In certain scenarios, KV will perform purges of delete operations. A DCP consumer that tries to resume the DCP stream from a sequence number that is smaller than the purge sequence number will be asked to rollback to 0 since KV doesn't have the necessary deletes to reach eventual consistency.
Analytics will ignore the rollback response and will keep trying to re-connect since it will not spot a branch off of the failover log and is not aware of other reasons to rollback.
There are a few problems that are currently there:
Analytics utilizes a single stream to feed multiple datasets. On creation of a new dataset, Analytics will open a stream from sequence number 0. New dataset will store all mutations, existing datasets will ignore mutations until the stream reach the sequence number in their DCP state.
This can lead to inconsistent data in the following scenario.
- Dataset1 stopped at sequence number 500.
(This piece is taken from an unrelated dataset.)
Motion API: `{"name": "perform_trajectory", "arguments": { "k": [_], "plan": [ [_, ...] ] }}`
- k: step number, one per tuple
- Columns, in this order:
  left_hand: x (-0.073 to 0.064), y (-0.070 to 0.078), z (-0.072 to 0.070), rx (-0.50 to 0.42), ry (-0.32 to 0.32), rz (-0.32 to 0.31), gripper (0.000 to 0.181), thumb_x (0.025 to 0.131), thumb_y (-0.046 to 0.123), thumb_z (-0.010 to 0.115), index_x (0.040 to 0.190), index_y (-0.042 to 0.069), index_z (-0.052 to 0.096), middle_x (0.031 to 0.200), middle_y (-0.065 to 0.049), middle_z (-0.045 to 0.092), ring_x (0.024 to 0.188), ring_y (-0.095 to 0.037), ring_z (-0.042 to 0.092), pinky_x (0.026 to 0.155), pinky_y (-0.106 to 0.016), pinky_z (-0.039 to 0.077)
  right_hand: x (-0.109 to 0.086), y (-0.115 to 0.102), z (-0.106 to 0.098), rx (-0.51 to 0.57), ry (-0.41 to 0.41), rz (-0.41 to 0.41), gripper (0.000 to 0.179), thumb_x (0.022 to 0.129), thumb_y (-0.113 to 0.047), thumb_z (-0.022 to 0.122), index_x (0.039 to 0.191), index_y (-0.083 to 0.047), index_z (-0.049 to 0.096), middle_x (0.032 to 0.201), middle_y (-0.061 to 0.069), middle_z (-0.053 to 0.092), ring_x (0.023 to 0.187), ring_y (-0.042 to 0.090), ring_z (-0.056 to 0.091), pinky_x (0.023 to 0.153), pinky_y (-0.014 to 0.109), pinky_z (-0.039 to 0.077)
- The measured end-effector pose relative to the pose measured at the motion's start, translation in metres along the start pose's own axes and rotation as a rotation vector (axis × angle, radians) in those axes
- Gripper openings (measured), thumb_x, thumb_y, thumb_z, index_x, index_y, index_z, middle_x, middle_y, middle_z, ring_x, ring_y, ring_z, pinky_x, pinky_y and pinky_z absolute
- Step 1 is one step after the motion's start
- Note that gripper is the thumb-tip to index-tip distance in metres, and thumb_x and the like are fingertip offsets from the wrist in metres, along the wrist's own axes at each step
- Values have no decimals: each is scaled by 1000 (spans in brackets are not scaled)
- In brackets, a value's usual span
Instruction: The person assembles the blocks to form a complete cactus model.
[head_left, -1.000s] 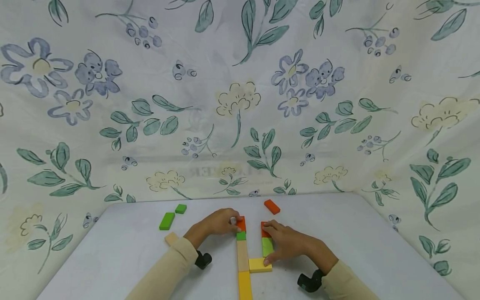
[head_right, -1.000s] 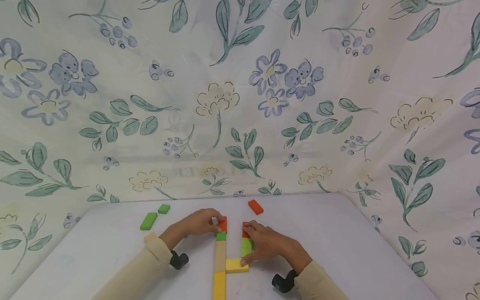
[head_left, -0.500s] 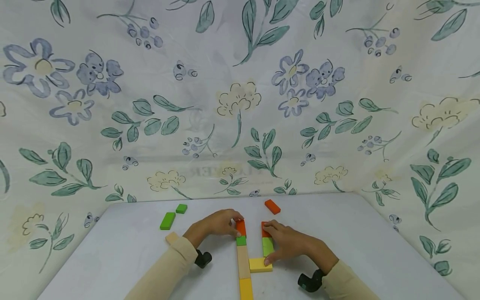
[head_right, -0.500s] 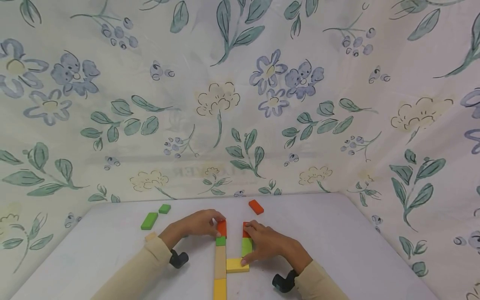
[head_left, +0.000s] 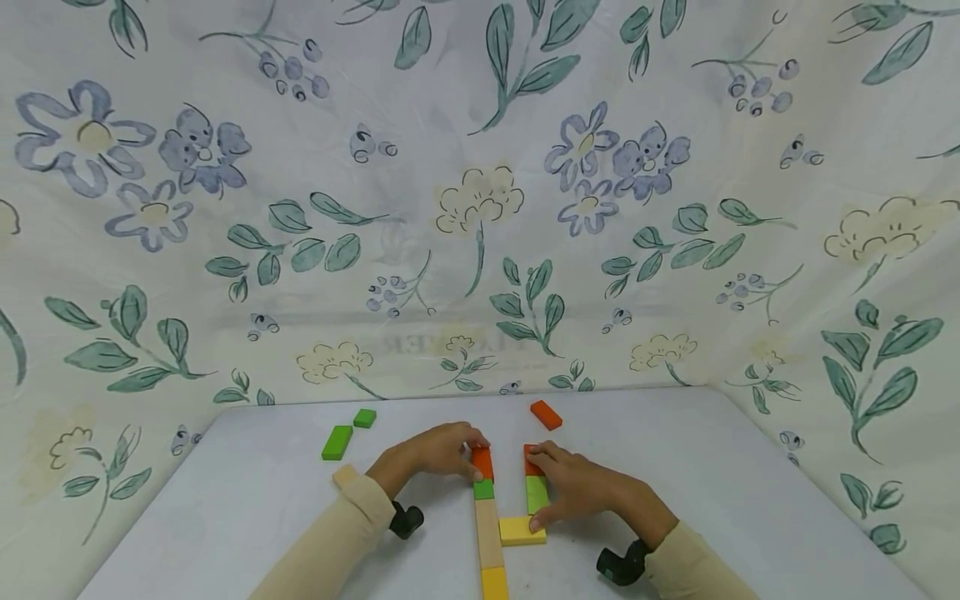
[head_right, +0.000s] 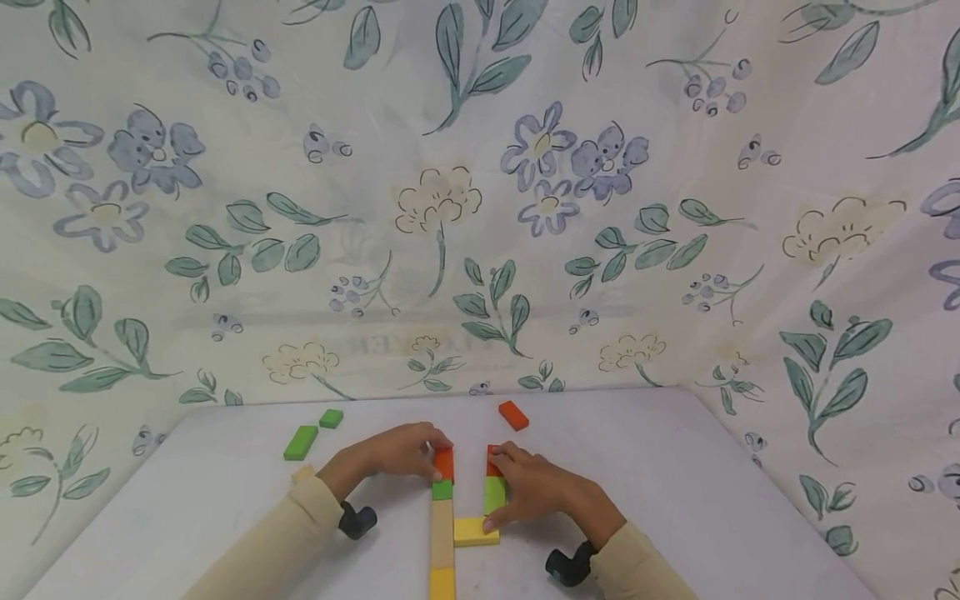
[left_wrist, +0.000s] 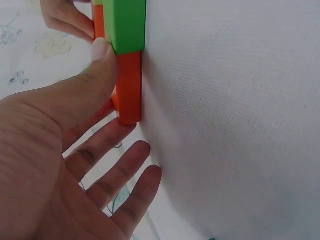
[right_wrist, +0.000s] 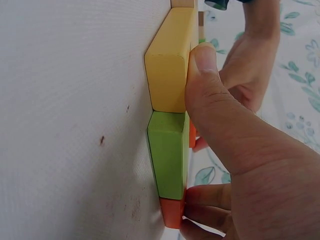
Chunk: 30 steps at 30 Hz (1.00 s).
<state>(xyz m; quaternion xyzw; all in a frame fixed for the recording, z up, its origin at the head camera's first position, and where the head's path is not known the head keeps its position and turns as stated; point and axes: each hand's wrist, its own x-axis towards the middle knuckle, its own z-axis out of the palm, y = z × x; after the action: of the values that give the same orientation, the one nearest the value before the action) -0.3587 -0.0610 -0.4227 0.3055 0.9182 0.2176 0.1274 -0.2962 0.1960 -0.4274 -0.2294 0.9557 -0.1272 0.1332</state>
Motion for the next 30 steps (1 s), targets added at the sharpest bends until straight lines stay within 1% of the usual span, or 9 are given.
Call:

- DCP stream is disconnected.
- Dataset2 is created.
- DCP producer purges up to sequence number 1000.
- Analytics will open the stream from sequence number 0 (because of Dataset2).
- Once the stream reaches 500, Dataset1 will start applying mutations, not knowing that deletes have been purged.
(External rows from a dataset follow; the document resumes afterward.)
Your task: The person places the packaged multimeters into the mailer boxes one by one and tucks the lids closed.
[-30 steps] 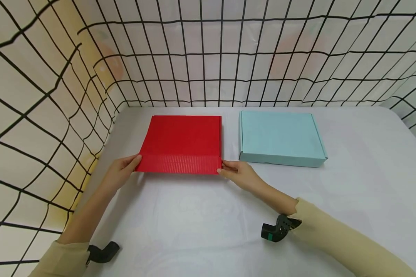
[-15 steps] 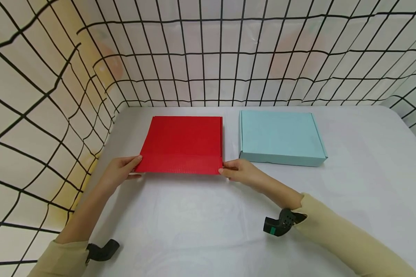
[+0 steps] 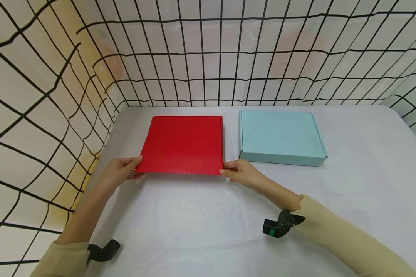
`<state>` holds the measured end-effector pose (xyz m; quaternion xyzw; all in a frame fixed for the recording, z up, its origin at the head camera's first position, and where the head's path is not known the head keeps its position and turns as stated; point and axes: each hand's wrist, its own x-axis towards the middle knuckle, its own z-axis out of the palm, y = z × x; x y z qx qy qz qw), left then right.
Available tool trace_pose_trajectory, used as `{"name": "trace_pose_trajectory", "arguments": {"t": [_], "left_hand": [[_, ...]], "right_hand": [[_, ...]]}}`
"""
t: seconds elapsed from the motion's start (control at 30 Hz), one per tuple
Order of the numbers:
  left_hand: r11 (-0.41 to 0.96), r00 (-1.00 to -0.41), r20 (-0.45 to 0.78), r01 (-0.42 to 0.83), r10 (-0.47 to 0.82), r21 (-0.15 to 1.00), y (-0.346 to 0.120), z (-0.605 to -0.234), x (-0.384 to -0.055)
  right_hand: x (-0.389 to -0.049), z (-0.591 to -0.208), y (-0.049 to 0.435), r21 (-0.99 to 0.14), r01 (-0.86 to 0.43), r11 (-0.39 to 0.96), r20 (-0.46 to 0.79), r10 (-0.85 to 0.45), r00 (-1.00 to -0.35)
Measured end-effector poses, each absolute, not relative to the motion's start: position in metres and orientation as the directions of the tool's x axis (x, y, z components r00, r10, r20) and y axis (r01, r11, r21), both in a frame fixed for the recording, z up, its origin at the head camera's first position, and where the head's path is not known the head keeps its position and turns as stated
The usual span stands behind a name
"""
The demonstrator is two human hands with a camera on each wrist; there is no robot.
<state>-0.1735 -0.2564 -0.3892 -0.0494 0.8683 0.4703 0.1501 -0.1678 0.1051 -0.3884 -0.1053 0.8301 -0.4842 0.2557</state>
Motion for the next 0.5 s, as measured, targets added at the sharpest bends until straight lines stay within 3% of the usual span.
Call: {"name": "trace_pose_trajectory", "arguments": {"t": [0.2,0.3,0.4,0.5], "left_hand": [[0.592,-0.963,-0.262,-0.179,0.057,0.786,-0.256,-0.394,-0.174],[0.649,-0.972,-0.226,-0.132,0.063,0.749,-0.257,-0.398,-0.174],[0.706,-0.974,-0.224,-0.129,0.044,0.697,-0.261,-0.401,-0.178],[0.696,-0.959,-0.278,-0.161,0.057,0.7,-0.266,-0.402,-0.187]], "right_hand": [[-0.165,-0.395,0.105,-0.825,0.026,0.565,-0.275,-0.362,-0.891],[-0.162,-0.399,0.103,-0.785,-0.058,0.617,-0.175,-0.31,-0.934],[-0.161,-0.402,0.101,-0.668,-0.256,0.699,0.021,-0.326,-0.945],[-0.169,-0.403,0.098,-0.48,-0.468,0.742,0.201,-0.426,-0.882]]}}
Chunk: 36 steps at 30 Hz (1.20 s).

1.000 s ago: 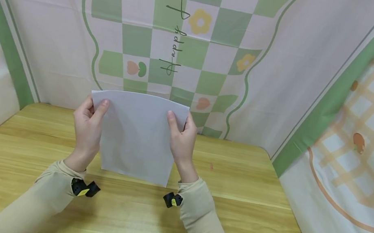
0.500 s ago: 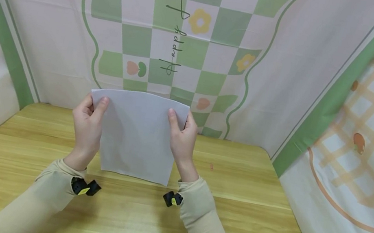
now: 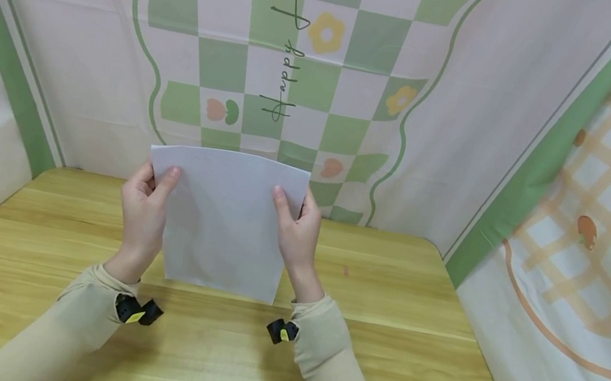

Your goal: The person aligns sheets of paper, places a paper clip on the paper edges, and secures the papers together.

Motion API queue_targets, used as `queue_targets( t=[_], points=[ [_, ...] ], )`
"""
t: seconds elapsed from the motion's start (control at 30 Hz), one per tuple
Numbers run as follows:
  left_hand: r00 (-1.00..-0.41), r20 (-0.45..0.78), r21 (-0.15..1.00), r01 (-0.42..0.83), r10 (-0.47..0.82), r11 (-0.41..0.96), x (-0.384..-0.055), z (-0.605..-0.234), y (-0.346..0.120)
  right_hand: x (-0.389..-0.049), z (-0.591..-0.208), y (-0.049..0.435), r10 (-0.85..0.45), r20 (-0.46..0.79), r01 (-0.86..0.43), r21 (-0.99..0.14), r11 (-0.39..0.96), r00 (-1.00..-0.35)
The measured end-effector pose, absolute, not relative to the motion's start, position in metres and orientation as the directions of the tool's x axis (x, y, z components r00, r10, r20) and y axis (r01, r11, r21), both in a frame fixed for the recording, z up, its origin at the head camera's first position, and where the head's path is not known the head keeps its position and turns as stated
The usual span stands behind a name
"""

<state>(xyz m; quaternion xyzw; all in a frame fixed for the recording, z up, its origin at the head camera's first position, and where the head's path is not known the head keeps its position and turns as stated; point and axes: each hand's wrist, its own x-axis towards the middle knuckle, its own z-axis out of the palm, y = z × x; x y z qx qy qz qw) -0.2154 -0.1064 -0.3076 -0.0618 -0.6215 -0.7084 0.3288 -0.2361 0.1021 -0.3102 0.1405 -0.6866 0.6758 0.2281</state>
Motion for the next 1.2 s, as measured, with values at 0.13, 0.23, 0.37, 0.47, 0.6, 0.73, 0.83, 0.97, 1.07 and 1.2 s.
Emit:
queue_targets(
  t=[0.13,0.23,0.37,0.47,0.6,0.73,0.83,0.97,1.07,1.2],
  points=[
    [-0.780,0.490,0.845,0.534,-0.389,-0.006,-0.216,-0.312,-0.107,-0.236,-0.315,0.104,0.105,0.493,-0.491,-0.870,0.044,-0.864],
    [-0.780,0.483,0.851,0.526,-0.399,0.001,-0.216,-0.315,-0.107,-0.236,-0.319,0.104,0.097,0.485,-0.483,-0.875,0.041,-0.869],
    [-0.776,0.480,0.851,0.525,-0.410,0.003,-0.217,-0.318,-0.108,-0.236,-0.321,0.105,0.094,0.477,-0.476,-0.879,0.040,-0.874],
    [-0.775,0.480,0.850,0.526,-0.411,0.000,-0.216,-0.319,-0.107,-0.236,-0.321,0.104,0.097,0.481,-0.480,-0.876,0.037,-0.871],
    [-0.773,0.476,0.850,0.527,-0.419,-0.005,-0.214,-0.317,-0.107,-0.235,-0.320,0.104,0.101,0.482,-0.481,-0.876,0.037,-0.870],
    [-0.766,0.475,0.846,0.533,-0.433,-0.015,-0.213,-0.316,-0.107,-0.234,-0.319,0.104,0.096,0.485,-0.484,-0.874,0.039,-0.869],
    [-0.765,0.475,0.845,0.535,-0.435,-0.016,-0.213,-0.317,-0.107,-0.234,-0.321,0.104,0.090,0.486,-0.484,-0.874,0.043,-0.869],
    [-0.760,0.481,0.840,0.543,-0.437,-0.020,-0.213,-0.317,-0.107,-0.234,-0.323,0.105,0.087,0.480,-0.478,-0.877,0.040,-0.873],
    [-0.752,0.475,0.837,0.546,-0.456,-0.030,-0.214,-0.317,-0.106,-0.234,-0.325,0.105,0.088,0.483,-0.483,-0.876,0.023,-0.871],
    [-0.739,0.467,0.832,0.553,-0.486,-0.041,-0.214,-0.315,-0.105,-0.235,-0.327,0.106,0.092,0.488,-0.490,-0.872,0.003,-0.868]
  ],
)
When two datasets are inconsistent when it comes to their DCP states, Catch up, close the stream, and re-open. In our example above, at step 5, we open the stream from 0 to 500. Then once that stream ends, we open a new stream from 501 to infinity. Upon requesting the new stream, KV will respond with a rollback response to sequence number 0.
There is quite a lot of wasted effort here. To mitigate it, before we start the stream from 0, we will ask KV for purge sequence numbers and perform rollbacks proactively.
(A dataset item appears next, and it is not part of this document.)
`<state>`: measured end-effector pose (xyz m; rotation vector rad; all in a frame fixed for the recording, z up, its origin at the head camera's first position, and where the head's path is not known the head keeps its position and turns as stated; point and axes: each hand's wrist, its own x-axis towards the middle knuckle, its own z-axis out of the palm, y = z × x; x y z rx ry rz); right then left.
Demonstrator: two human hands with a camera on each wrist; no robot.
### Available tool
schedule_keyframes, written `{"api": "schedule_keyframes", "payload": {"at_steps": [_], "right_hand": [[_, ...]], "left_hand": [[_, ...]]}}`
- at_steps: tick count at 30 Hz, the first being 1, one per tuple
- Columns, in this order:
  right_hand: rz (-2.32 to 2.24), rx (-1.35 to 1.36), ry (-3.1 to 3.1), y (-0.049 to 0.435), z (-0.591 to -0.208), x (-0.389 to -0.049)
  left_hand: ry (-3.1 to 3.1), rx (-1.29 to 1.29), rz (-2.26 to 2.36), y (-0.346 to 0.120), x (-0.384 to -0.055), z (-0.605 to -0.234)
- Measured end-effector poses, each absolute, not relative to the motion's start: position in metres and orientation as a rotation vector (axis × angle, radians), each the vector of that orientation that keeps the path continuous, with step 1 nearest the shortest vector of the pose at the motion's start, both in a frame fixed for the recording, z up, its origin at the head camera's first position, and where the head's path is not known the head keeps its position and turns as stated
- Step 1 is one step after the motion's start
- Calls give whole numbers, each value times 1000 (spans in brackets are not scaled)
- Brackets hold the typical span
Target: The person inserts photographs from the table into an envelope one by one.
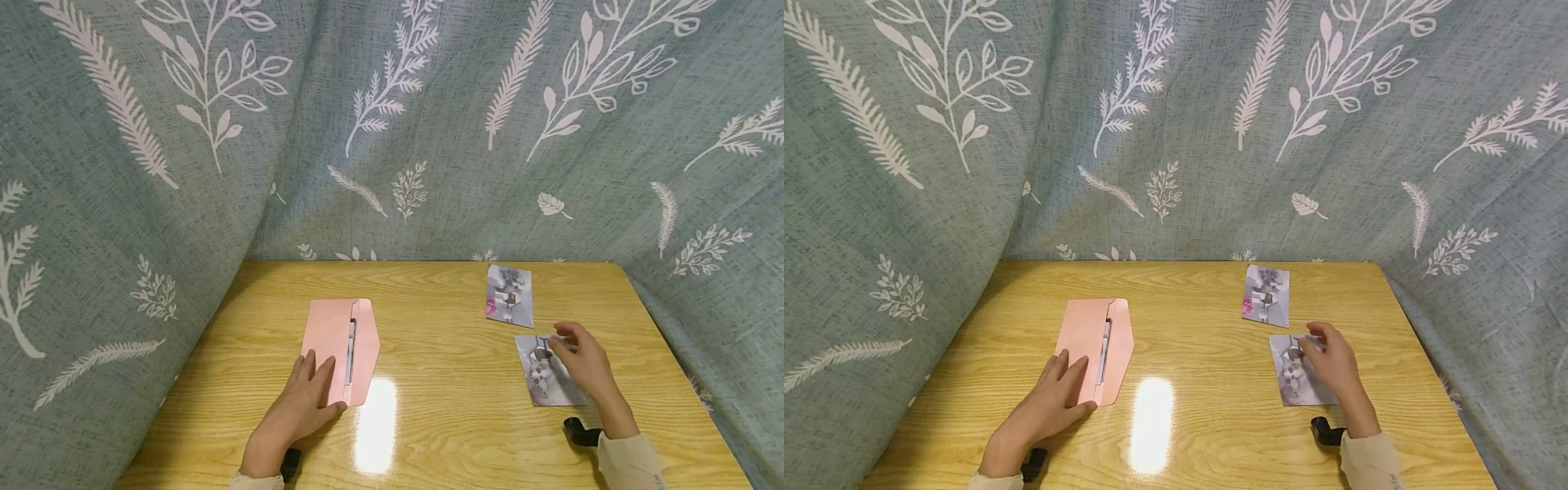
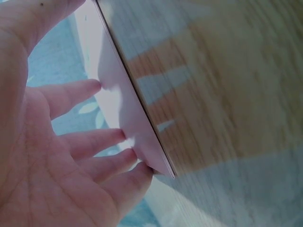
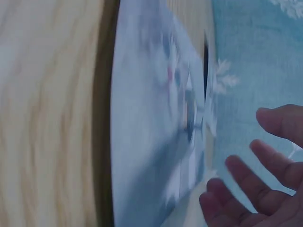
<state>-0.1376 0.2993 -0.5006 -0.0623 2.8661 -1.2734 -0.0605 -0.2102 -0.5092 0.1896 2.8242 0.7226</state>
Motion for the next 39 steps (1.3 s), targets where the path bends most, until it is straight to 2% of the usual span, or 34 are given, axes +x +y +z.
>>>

When purge sequence number is large enough, the dcp consumer is expected to stream from 0 all the way to the purge sequence number without connection drops. See https://issues.couchbase.com/browse/MB-27800
If a connection drops, then the DCP producer will ask the consumer to start over. Why is this especially bad for Analytics?
When analytics streams a vbucket, it hashes its mutations into multiple nodes. Each of these nodes gets mutations from all vbuckets and puts then together in an LSM index creating components when memory is full.
When analytics detects a need for rollback, it does that by removing components from the end of the index until the rollback point is exceeded and then re-open the stream.
In this scenario, we are going to rollback to 0, all the vbuckets and restart the operation for all of them... So essentially, to get out of this situation, we need to successfully stream all 1024 vbuckets from 0 till the purge sequence number.
There is no proposed solution for this situation yet. Many solutions exist but none is particularly attractive.
Testing of purge scenarios is not easy. As of now, the only way for us to test is to set a low purge period with minimum limit of 1 hour. Wait for that time and then perform manual compaction.
This is not ideal. Is there a better way?